### [Problem]
Give back the full listing exactly, setting the pictures aside.

[Start of section]

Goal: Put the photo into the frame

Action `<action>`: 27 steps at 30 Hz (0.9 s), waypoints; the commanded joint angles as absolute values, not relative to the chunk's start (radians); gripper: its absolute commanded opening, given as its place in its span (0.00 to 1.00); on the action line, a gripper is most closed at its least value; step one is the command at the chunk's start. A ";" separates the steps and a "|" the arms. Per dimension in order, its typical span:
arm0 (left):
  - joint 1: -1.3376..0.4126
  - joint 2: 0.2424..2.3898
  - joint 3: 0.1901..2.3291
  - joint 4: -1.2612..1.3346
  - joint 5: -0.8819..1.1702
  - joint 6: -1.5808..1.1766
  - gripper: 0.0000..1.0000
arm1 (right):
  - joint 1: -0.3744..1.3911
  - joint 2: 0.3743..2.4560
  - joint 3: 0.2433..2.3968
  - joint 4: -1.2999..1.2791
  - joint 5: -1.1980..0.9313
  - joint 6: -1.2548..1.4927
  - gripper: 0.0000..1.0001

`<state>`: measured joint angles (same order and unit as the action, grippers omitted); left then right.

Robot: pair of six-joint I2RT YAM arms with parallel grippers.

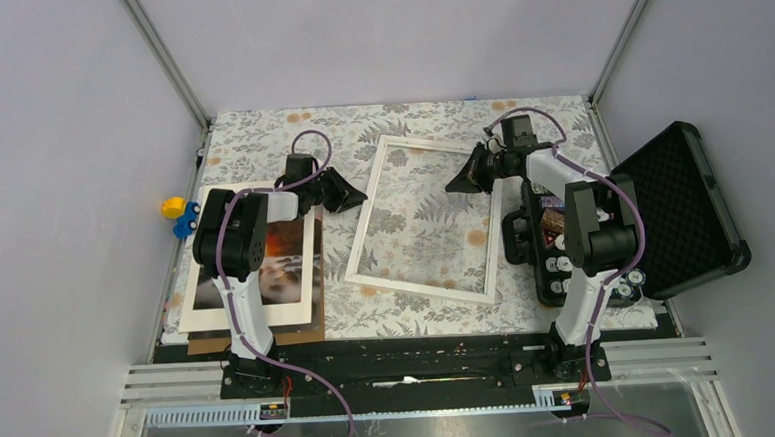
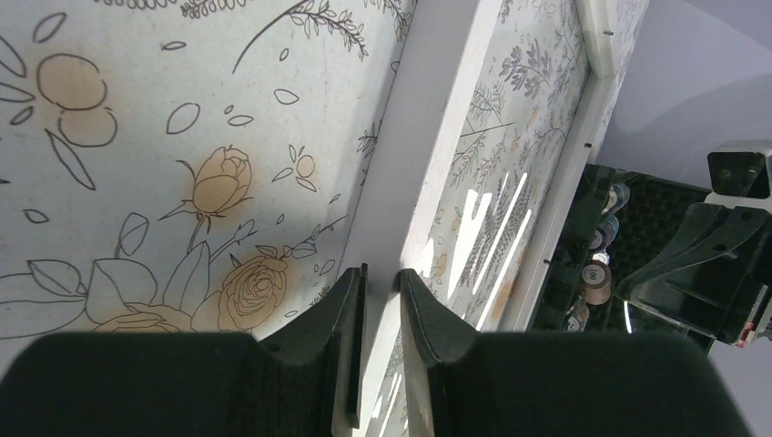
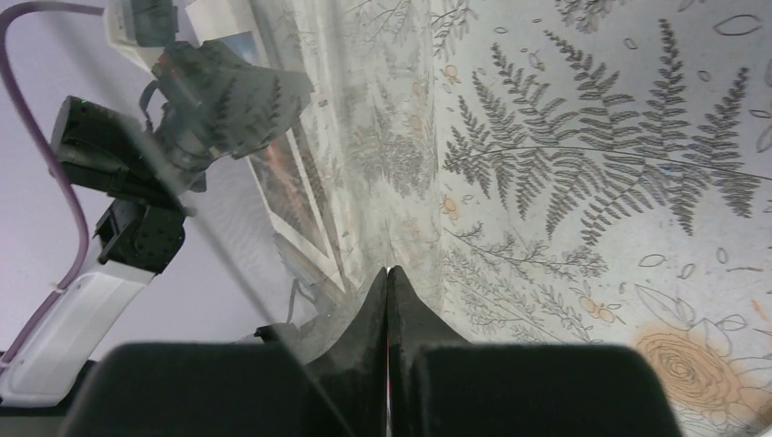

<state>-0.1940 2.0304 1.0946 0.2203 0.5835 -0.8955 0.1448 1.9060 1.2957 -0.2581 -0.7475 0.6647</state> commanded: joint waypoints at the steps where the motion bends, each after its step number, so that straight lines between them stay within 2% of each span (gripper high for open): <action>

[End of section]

### [Answer space]
Goal: Put the photo into the frame

Action `<action>`: 27 steps at 30 Hz (0.9 s), waypoints; the commanded joint angles as absolute values, not relative to the chunk's start (radians); gripper: its absolute commanded opening, given as its place in its span (0.00 to 1.00); on the action line, a gripper is most closed at its least value; step one is the command at the chunk's start. A ";" separates the steps and a "|" the arms. Per dimension in order, its typical span:
arm0 (left):
  - joint 1: -1.3376..0.4126
  - joint 2: 0.2424..2.3898
  - joint 3: 0.1901..2.3291
  - joint 4: -1.2612..1.3346
  - joint 5: -0.8819..1.1702
  - joint 6: -1.5808..1.1766
  - gripper: 0.0000..1.0000
arm1 (right):
  - joint 1: -0.3744..1.3911
  - joint 2: 0.3743..2.4560
  - joint 3: 0.2433..2.3968
  - joint 4: -1.2999..1.2791
  - joint 5: -1.1980..0.9313
  - joint 6: -1.2548..1.4927
  - gripper: 0.0000..1.0001

`<state>`: measured joint angles (same order and unit as the action, grippers omitted); left then right.

Robot: pair of six-joint I2RT YAM arms with parallel grippers.


<state>-0.1940 2.0304 1.0946 0.2203 0.5835 -0.8955 0.1448 1.9060 1.2957 -0.2581 -0.7475 0.6647</state> commanded: joint waypoints at the steps where the motion bends, each after its step number, so that straight lines between them stay within 2% of each span (gripper high for open): <action>

No part of the exercise remains open.